Opinion
15418 Index No. 656282/19 Case No. 2020–04685
03-03-2022
Melito & Adolfsen P.C., New York (John H. Somoza of counsel), for appellants. Cervini Swanson LLP, New York (Scott L. Swanson of counsel), for respondent.
Melito & Adolfsen P.C., New York (John H. Somoza of counsel), for appellants.
Cervini Swanson LLP, New York (Scott L. Swanson of counsel), for respondent.
Manzanet–Daniels, J.P., Singh, Scarpulla, Higgitt, JJ.
Order, Supreme Court, New York County (Laurence L. Love, J.), entered November 2, 2020, which denied defendants’ motion to dismiss the complaint, unanimously modified, on the law, the motion granted to the extent of dismissing all the claims except for the breach of contract, unjust enrichment, conversion, and accounting claims against Park Armory Management LLC, and otherwise affirmed, without costs.
Plaintiff failed to allege facts sufficient to hold defendants Icon Parking Systems LLC (Icon) and Citizens Icon Holdings LLC (Citizens) (together Icon defendants) liable under an alter ego or veil-piercing theory. The allegations that those defendants controlled and dominated defendant Park Armory Management LLC (PAM) for the purpose of abusing PAM's corporate form in order to divest assets from plaintiff for their benefit are conclusory. The allegations that the Icon defendants, as parent companies, controlled and performed PAM's executive operations, alone, are insufficient to raise an inference of abuse of the corporate form (see TNS Holdings v. MKI Sec. Corp., 92 N.Y.2d 335, 339, 680 N.Y.S.2d 891, 703 N.E.2d 749 [1998] ; Art Capital Bermuda Ltd. v. Bank of N.T. Butterfield & Son Ltd., 169 A.D.3d 426, 427, 94 N.Y.S.3d 29 [1st Dept. 2019] ). Thus, all the claims against the Icon defendants based on an alter ego or veil-piercing theory should have been dismissed. All other claims as against the Icon defendants should have been dismissed for failure to state a claim, as indicated infra.

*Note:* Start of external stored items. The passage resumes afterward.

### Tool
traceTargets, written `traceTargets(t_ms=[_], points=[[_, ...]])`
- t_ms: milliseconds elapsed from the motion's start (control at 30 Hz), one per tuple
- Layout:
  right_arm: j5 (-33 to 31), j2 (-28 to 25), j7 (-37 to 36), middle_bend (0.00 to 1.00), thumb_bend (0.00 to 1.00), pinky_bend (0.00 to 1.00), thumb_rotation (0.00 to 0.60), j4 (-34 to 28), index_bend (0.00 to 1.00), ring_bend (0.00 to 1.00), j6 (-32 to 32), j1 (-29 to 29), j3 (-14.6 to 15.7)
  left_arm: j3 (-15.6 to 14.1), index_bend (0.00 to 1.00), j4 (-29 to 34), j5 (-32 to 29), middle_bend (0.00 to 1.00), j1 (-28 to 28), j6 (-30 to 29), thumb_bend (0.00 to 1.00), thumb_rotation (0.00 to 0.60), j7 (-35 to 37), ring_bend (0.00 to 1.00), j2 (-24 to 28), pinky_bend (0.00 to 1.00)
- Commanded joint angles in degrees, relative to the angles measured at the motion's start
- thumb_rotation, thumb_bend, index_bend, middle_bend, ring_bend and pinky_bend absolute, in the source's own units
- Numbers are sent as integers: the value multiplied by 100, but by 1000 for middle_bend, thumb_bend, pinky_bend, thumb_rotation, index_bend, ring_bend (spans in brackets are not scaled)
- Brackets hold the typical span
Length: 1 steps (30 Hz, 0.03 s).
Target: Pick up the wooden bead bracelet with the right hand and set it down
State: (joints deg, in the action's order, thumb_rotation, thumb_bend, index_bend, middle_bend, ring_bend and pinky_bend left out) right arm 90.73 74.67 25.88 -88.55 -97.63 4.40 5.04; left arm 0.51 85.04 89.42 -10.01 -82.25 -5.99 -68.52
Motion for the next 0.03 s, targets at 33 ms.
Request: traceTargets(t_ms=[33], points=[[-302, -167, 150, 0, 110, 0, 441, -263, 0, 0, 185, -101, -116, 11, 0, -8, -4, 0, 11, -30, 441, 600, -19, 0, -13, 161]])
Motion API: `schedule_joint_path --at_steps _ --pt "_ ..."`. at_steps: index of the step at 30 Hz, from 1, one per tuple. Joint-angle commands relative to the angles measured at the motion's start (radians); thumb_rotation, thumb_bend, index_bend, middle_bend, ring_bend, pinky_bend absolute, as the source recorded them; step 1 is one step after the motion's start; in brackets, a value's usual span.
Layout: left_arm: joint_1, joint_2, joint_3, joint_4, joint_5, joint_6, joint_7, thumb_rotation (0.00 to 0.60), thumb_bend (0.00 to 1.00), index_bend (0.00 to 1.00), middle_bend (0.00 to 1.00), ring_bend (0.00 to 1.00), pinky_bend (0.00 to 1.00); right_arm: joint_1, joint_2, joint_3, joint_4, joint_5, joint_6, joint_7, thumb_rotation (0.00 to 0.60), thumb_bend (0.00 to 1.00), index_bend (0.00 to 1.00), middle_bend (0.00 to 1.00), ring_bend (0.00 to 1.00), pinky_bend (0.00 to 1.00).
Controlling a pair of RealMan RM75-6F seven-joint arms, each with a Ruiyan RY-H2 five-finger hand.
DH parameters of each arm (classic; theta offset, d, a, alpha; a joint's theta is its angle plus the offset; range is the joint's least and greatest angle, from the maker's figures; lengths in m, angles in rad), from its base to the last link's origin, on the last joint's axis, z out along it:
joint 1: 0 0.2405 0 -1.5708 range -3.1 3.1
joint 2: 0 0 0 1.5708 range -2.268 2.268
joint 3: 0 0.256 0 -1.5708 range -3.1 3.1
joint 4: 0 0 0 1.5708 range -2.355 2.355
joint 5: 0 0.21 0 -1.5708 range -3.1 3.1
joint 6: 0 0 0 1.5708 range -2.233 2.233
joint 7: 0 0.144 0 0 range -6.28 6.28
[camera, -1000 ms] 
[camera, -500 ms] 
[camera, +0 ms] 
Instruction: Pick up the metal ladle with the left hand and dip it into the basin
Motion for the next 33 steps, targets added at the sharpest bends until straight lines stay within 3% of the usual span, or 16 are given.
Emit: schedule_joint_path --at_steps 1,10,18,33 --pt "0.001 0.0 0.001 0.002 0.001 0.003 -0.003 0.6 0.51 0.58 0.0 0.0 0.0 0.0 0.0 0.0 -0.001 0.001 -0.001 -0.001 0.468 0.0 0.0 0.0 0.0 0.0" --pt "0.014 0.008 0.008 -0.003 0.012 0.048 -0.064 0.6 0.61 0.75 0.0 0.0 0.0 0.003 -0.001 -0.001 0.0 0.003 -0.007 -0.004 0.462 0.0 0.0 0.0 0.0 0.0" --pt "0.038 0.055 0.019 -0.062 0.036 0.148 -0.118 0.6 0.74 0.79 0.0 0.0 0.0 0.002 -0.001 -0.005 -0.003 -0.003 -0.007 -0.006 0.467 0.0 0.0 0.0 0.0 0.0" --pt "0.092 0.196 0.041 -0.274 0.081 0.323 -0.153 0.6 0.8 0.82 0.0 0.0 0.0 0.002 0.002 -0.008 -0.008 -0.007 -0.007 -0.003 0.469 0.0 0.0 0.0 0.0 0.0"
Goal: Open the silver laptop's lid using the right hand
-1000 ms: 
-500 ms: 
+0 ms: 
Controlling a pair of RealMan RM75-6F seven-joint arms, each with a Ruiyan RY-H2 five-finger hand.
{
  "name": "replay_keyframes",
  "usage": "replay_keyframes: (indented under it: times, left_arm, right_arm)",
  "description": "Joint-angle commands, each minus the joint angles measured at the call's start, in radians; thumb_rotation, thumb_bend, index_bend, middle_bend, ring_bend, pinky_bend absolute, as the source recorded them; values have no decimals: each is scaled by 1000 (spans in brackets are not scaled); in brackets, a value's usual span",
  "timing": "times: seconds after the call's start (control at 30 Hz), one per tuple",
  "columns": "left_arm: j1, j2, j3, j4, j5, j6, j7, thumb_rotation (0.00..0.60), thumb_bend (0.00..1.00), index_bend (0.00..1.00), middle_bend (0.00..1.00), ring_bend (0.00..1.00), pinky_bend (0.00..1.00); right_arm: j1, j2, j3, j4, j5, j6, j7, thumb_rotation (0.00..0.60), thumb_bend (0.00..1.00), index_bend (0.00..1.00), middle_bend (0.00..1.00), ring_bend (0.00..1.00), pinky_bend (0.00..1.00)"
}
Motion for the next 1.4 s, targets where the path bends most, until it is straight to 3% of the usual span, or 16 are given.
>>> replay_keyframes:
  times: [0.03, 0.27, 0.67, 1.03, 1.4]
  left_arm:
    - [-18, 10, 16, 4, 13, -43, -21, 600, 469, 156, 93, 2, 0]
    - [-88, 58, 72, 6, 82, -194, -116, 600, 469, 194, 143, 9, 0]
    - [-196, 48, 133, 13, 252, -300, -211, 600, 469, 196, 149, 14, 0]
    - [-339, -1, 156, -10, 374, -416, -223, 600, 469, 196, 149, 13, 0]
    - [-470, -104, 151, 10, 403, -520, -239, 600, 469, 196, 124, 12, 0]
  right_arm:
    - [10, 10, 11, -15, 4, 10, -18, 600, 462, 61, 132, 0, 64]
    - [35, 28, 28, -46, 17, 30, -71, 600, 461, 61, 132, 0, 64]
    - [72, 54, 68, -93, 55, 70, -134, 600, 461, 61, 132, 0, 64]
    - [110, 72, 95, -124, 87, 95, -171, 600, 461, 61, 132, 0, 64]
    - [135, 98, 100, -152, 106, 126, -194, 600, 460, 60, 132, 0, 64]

Plaintiff has pleaded breach of the Management Agreement by alleging facts showing that PAM failed to maintain the prior approved insurance coverage or to give plaintiff notice of the modifications of the coverage; failed to notify plaintiff of any increase in insurance deductibles in excess of $5,000; failed to submit accurate monthly reports and all revenues to plaintiff; and failed to give plaintiff notice of the $85,000 liability incurred in connection with a Kings County personal injury action. To the extent defendants argue that the $85,000 liability constituted legal fees that are excluded from "costs of operation" that required prior approval, it is more appropriately resolved on summary judgment.
The claims for fraud (see Principia Partners LLC v. Swap Fin. Group, LLC, 194 A.D.3d 584, 584, 144 N.Y.S.3d 338 [1st Dept. 2021] ), breach of the implied duty of good faith and fair dealing (see Mill Fin., LLC v. Gillett, 122 A.D.3d 98, 104–105, 992 N.Y.S.2d 20 [1st Dept. 2014] ), and breach of fiduciary duty (see William Kaufman Org. v. Graham & James, 269 A.D.2d 171, 173, 703 N.Y.S.2d 439 [1st Dept. 2000] ) are dismissed as duplicative of the breach of contract claim. These claims all arise from the same allegations as those underlying the contract claim. Absent viable causes of action for fraud and breach of fiduciary duty, the aiding and abetting claims are dismissed (see Habberstad v. Revere Sec. LLC, 183 A.D.3d 532, 533, 122 N.Y.S.3d 888 [1st Dept. 2020] [aiding and abetting fraud]; Doppelt v. Denahan, 144 A.D.3d 573, 573, 42 N.Y.S.3d 107 [1st Dept. 2016], lv denied 29 N.Y.3d 903, 2017 WL 1169428 [2017] [aiding and abetting breach of fiduciary duty]).
Plaintiff has stated a claim for unjust enrichment and conversion based on allegations that PAM retained plaintiff's equipment, signages, and operating income after termination of the parties’ relationship (see Sebastian Holdings, Inc. v. Deutsche Bank AG, 78 A.D.3d 446, 447–448, 912 N.Y.S.2d 13 [1st Dept. 2010] ). The claims, insofar as based on other allegations, are duplicative of the breach of contract claim. As to the claim for an accounting, plaintiff has pleaded entitlement to the books and records under the contract and as an equitable remedy (see Atlantis Mgt. Grp. II LLC v. Nabe, 177 A.D.3d 542, 543, 113 N.Y.S.3d 79 [1st Dept. 2019] ; Morgulas v. Yudell Realty, Inc., 161 A.D.2d 211, 213, 554 N.Y.S.2d 597 [1st Dept. 1990] ).